Il primo disco si chiama Era, poi c’è Era la fine e ora arriva Era l’inizio. Che ordine logico hai scelto?
All’inizio questo disco aveva un altro nome, perché era proprio un’altra cosa. Quando ho iniziato a crearlo doveva essere una cosa, ma come succede nella vita ti evolvi ogni giorno, ogni secondo. Cambi. Doveva essere un disco di pura ricerca sonora, ma poi ho avuto degli eventi veramente forti nella mia vita. Quindi giorno dopo giorno l’hanno reso sempre più personale, difficile e doloroso. Per me fare un album è un processo catartico, in cui faccio i conti con me stesso. Oggi mi trovi molto emotivo perché ho appena finito. È per me un momento assurdo.

Beh, si percepisce anche nei dischi e nei live questa tua forte componente emotiva, nel senso più emo del termine.

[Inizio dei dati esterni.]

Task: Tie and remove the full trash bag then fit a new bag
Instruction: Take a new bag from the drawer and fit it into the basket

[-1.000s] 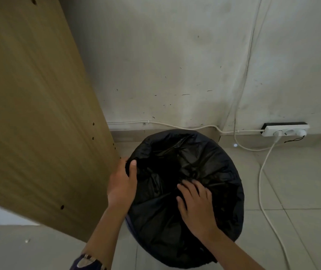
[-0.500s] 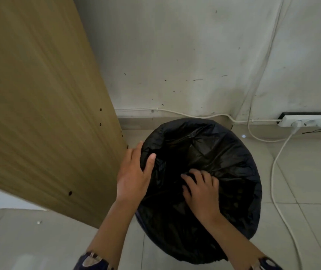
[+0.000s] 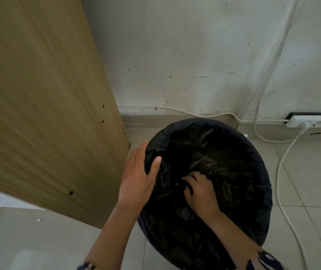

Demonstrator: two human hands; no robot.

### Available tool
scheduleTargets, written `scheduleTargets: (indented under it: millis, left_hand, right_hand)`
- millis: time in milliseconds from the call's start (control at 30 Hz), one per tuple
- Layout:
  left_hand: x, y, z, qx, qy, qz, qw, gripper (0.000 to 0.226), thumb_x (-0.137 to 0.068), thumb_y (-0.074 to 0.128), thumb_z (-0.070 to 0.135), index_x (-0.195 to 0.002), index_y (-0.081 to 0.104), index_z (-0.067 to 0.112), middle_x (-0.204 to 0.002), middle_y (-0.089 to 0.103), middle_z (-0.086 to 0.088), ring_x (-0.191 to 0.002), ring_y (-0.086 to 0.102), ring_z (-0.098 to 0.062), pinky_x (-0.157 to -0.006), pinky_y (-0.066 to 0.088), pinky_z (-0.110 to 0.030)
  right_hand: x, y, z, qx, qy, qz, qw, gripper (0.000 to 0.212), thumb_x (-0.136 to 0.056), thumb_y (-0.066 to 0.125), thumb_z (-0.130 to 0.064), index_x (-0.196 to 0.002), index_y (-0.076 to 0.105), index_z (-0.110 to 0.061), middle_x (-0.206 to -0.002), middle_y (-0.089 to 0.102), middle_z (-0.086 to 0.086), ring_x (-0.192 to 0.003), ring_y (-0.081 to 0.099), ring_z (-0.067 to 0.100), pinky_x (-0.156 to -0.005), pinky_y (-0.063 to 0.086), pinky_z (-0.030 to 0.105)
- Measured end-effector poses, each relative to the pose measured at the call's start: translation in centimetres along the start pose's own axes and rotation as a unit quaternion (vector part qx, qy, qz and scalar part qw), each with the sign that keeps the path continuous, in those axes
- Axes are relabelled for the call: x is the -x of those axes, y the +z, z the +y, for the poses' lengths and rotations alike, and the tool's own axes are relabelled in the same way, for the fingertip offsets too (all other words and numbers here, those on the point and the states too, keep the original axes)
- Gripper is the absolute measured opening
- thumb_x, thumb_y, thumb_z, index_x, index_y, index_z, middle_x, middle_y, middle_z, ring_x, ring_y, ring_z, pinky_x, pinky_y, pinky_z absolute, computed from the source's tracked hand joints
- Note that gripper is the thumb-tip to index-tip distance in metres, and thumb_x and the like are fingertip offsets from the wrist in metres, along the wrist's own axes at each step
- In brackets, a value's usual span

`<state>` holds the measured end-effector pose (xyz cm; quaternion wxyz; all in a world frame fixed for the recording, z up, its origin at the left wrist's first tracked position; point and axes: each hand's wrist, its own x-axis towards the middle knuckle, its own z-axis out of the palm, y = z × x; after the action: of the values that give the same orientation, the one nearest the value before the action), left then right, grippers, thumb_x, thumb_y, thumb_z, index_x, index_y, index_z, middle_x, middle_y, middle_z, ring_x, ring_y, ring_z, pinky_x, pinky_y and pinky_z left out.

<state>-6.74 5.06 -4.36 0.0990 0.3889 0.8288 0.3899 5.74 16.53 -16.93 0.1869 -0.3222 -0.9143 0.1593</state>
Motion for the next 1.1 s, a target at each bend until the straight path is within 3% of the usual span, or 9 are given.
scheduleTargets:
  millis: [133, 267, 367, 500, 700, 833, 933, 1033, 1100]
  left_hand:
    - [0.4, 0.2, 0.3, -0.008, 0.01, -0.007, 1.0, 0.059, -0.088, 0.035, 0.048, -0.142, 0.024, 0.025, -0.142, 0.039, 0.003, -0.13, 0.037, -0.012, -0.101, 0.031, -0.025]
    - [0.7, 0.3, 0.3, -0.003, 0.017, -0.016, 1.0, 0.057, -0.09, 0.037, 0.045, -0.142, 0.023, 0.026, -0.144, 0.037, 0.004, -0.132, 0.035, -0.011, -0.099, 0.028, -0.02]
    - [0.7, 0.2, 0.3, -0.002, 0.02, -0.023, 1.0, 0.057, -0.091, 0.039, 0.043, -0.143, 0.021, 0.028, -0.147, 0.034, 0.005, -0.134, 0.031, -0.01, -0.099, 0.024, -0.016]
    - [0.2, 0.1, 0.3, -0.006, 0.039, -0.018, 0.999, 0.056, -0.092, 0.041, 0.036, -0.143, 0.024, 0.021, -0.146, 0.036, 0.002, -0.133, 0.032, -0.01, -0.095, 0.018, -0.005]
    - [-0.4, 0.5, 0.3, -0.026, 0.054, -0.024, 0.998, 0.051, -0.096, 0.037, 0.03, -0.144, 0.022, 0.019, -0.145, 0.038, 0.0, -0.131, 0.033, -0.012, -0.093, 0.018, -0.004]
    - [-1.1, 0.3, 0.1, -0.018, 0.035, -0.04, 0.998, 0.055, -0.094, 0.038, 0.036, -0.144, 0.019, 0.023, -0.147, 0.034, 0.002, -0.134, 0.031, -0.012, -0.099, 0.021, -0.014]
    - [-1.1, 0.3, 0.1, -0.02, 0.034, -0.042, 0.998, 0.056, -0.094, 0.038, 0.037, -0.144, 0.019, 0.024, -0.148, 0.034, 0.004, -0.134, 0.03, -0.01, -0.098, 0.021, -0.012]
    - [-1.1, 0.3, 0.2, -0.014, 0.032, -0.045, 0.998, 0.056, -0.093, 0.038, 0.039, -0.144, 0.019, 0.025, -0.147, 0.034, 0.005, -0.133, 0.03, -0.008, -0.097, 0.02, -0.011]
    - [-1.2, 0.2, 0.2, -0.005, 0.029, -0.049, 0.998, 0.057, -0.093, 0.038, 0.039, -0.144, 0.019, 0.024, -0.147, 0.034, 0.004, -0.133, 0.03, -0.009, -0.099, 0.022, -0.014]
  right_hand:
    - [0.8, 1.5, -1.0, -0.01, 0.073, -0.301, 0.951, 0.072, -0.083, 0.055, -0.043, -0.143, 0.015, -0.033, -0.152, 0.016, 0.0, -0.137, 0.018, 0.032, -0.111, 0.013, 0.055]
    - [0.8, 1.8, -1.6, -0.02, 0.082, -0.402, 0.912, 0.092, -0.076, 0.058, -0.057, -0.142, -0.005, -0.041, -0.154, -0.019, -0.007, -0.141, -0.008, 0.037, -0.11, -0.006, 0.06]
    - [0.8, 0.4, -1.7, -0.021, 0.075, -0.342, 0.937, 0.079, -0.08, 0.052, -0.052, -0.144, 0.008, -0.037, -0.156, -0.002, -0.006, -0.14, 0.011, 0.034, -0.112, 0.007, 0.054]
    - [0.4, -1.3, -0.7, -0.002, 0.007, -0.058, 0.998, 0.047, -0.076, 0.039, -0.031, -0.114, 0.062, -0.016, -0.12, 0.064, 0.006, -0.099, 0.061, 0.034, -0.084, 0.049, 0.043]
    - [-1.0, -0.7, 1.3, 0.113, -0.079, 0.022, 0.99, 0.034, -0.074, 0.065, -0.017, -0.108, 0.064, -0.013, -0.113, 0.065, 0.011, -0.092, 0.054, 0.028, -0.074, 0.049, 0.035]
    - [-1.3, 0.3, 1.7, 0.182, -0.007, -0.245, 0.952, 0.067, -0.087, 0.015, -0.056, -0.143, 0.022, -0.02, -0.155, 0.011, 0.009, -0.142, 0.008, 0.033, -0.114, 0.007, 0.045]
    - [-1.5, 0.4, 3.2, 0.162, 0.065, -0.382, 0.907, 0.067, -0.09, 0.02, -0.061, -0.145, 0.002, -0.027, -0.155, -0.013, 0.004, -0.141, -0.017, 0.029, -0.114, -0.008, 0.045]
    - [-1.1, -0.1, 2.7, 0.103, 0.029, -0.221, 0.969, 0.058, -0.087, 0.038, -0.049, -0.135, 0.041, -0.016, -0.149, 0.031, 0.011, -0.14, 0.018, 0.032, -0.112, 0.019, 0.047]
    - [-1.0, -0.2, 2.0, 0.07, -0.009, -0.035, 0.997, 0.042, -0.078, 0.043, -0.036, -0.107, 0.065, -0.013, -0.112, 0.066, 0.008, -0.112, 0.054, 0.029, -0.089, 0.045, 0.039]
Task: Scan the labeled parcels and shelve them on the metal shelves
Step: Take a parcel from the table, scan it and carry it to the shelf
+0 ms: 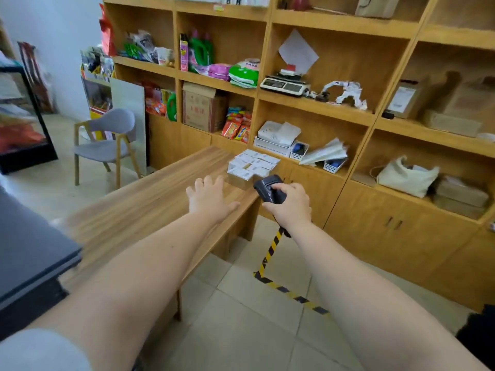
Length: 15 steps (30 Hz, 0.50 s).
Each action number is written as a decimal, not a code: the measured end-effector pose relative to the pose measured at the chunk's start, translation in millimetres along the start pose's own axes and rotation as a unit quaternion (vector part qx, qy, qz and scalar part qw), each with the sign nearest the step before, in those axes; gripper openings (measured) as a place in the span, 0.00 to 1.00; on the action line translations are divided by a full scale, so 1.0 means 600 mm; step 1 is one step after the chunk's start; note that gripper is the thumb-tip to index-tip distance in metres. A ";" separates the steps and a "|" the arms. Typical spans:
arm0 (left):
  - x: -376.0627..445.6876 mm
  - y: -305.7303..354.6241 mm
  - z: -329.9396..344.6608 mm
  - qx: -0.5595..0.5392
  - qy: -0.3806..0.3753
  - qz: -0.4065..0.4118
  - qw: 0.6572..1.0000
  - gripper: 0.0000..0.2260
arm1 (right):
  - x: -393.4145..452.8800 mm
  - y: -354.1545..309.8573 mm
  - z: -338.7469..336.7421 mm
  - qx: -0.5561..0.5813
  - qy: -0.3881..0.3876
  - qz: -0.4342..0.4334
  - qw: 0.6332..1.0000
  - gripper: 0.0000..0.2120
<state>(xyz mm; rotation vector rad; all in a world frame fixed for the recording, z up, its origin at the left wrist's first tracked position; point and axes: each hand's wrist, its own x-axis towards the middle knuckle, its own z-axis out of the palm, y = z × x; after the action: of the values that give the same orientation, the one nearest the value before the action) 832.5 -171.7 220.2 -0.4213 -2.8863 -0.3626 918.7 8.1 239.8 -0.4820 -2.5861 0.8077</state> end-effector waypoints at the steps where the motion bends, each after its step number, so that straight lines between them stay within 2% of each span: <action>1: 0.040 0.005 0.021 -0.002 -0.008 -0.003 1.000 0.36 | 0.040 0.014 0.012 0.001 -0.006 0.004 1.000 0.23; 9: 0.285 0.063 0.170 -0.010 -0.061 -0.031 0.998 0.38 | 0.308 0.147 0.122 0.012 -0.071 0.030 0.997 0.23; 15: 0.449 0.089 0.303 0.011 -0.114 -0.037 0.993 0.39 | 0.516 0.238 0.225 0.005 -0.148 -0.020 0.989 0.23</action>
<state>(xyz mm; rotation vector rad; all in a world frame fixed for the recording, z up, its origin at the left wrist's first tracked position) 566.5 -4.8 121.5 -0.3741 -3.1315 -0.3121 618.3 188.6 132.3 -0.3266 -2.8495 0.9412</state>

Sì, è stravero. Però, tornando all’ordine logico degli album. Era è stato la scintilla che mi ha fatto capire tante cose nella mia vita, non saprei neanche dirti a voce cosa. È stata la mia nascita, la mia vocazione. Il bello di Era la fine e Era l’inizio è che puoi considerarli semanticamente sia con il sostantivo era, ma anche con l’indicativo imperfetto. Perché sono convinto che stia nascendo qualcosa di nuovo nel panorama musicale, una nuova era che mi rende felice. Ma la cosa più bella è il verbo al passato. Perché l’album doveva essere tante cose, ma alla fine era solo l’inizio. Si chiude un ciclo di tre dischi ma ora inizia qualcosa di nuovo. In più, ogni volta che esce un disco, per l’artista è qualcosa di già passato, un periodo superato e metabolizzato. Mi auguro che questa ricerca iniziata per il nuovo album non finisca qui.